Iis – Cannot Access Shared Folder From IIS

iisnetwork-sharepermissions

From IIS I need to access a folder on another computer. Both servers are Window 2008 SP2, and they live in a Virtual Private Cloud on Amazon EC2. They reach one another by private IP — they are in WORKGROUP, not a domain.

I can access the shared folder manually when logged in to the client as Administrator. But IIS gets "access denied." Here's what I have done:

  1. Set File Sharing = ON
  2. Set Password Protected Sharing = OFF
  3. Set Public Folder Sharing = ON
  4. Shared the folder
  5. Added permission to the share: Everyone, Full Control
  6. Added permission to the share: NETWORK SERVICE, Full Control
  7. Verified that File & Printer Sharing is checked in Windows Firewall
  8. Opened port 445 to inbound traffic from local sources

I tried adding <remote-machine-name>\NETWORK SERVICE to the share but it says it does not recognize the machine, which makes sense, I guess.

As I said, from the other computer I have no trouble accessing the shared folder from my user account, but IIS is shut out. How does the file server even know the difference? I would assume that with Everyone given full control and password protected sharing turned off, it would not matter what the client user account is.

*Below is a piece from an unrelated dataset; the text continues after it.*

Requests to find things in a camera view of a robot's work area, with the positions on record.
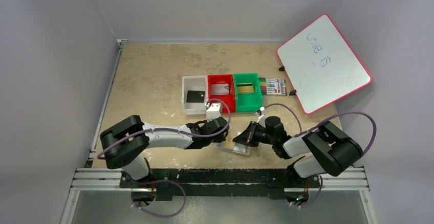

In any case, how to solve?

UPDATE: To clarify, I am not trying to serve up files on the share directly through IIS. Rather I am writing files to the share from my code (System.IO).

Best Answer

IIS's default operational mode is quite locked down. IIS doesn't use <computername>\NETWORK SERVICE. It uses <computername>\IUSR_<computername>, which is a member of the <computername>\Guests group. If the web page you're trying to access on the IIS server instead is requesting authentication, it will instead attempt to use those credentials to authenticate. If the files it's accessing are executable scripts, then instead it uses IWAM_<computername>. I don't remember offhand the group membership of that.

What you want to do here isn't very easy to configure over a workgroup. You'd have to set up an account on the remote machine with the same username and password that the IIS system is using. You can use a script to hopefully determine the IIS user account's password, but I don't know if IIS changes that periodically or if the script doesn't function on newer versions.